We also compared the frequency of different bacterial pathogens isolated in paired blood samples by both systems. On BACTEC 9240, 36(36%) significant isolates were detected compared to conventional blood culture where 24(24%) cases were positive. All conventionally blood culture positive samples were also positive on BACTEC 9240 system. Thus, 100% specificity was observed by BACTEC 9240 (p<0.05).
The automated system had its noteworthy role in early detection of prominent organisms such as, Klebsiella species, Pesudomonas aeroginosa, Acinetaobacter species, etc., which were not detected on manual blood system. Staphylococcus aureus was detected in 12(12%) samples by BACTEC 9240 and in 7(7%) cases by conventional system (Table-1).

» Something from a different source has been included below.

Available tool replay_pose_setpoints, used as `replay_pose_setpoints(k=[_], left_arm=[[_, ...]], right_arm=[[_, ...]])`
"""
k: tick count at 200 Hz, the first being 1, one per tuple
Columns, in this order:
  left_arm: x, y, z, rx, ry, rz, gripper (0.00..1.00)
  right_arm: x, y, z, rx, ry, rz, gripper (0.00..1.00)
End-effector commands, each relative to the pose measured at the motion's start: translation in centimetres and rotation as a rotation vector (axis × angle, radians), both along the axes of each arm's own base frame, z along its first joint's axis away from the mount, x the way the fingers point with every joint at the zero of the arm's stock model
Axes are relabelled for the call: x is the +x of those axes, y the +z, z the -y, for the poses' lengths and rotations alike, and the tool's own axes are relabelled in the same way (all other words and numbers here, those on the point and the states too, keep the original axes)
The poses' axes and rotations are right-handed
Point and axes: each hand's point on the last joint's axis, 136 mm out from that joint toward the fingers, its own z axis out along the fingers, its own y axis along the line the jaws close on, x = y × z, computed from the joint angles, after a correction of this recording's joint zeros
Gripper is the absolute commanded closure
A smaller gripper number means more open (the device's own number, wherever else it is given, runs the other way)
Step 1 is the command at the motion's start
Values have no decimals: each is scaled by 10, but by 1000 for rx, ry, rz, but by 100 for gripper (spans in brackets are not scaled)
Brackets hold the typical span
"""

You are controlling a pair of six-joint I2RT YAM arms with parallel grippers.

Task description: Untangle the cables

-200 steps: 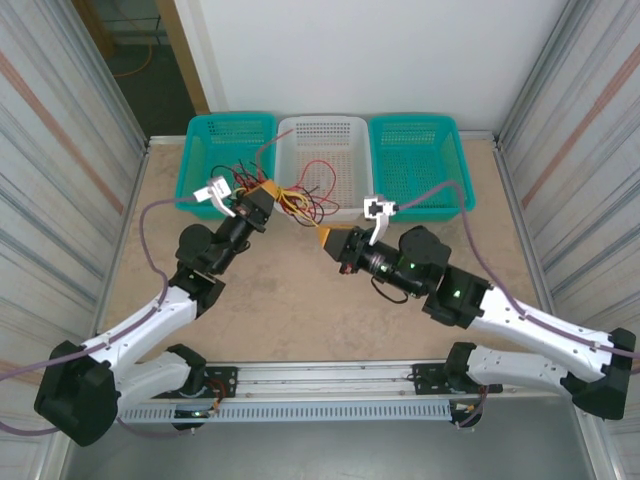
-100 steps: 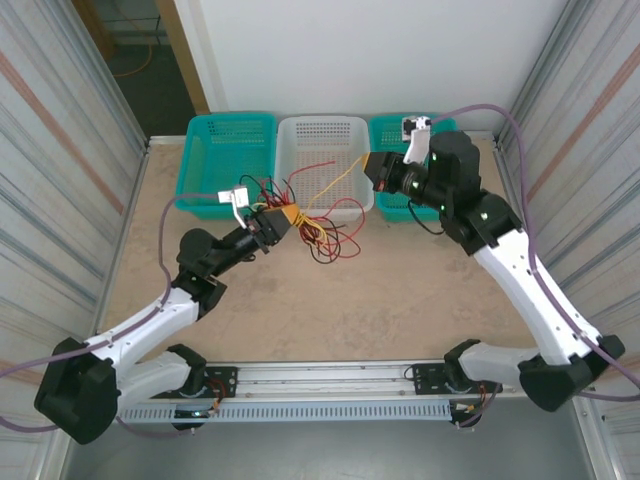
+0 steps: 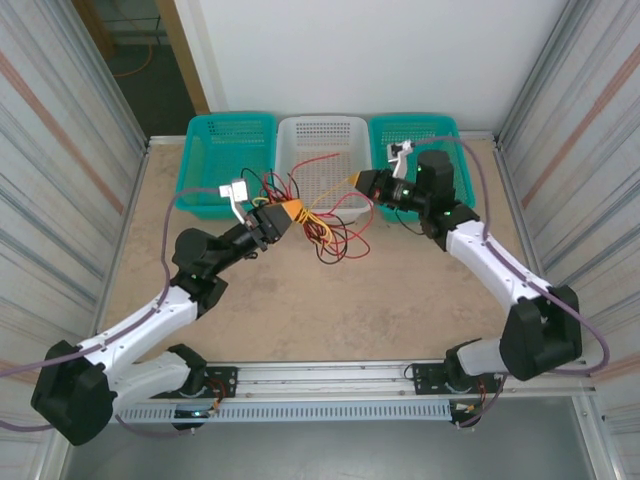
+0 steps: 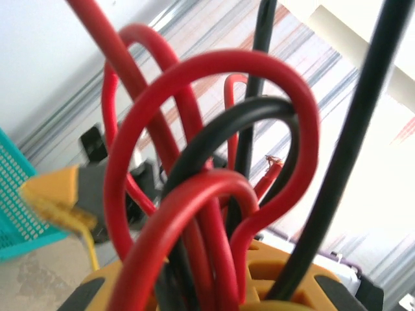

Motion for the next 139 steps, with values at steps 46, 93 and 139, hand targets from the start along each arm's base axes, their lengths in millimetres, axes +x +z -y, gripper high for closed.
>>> replay_pose_setpoints(k=[46, 93, 139], left_arm=[[24, 98, -75, -246, 455, 181, 100], [71, 80, -111, -153, 701, 158, 100], [103, 31, -141, -69, 818, 59, 100]], right_arm=[[-33, -46, -37, 59, -82, 12, 100], [-107, -61, -63, 7, -33, 39, 100], [-167, 13, -52, -46, -22, 233, 100]])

Analysis and comparison of time of culture positivity by automated BACTEC 9240 and conventional blood culture was made over 48 hours. All the patients were ruled out within 48 hours through BACTEC 9240 and the earliest cases were detected within 6 hours. On the other hand, 50(50%) patients were ruled out within 48 hours on conventional blood culture. The BACTEC 9240 significantly reduced time of positivity from 48 hours to 21 hours compared to conventional system. Moreover, 29(80.6%) significant pathogens were identified within 12 to 24 hours by BACTEC 9240 compared to 4(16.7%) by conventional system (p<0.05). A significant difference was observed in the rate of positivity in different time slots by BACTEC 9240 (p<0.05). The number of samples detected within 36 and 48 hours was 7(19.4%) by BACTEC 9240 and 17(70.8%) by conventional system (p<0.05) (Table-2).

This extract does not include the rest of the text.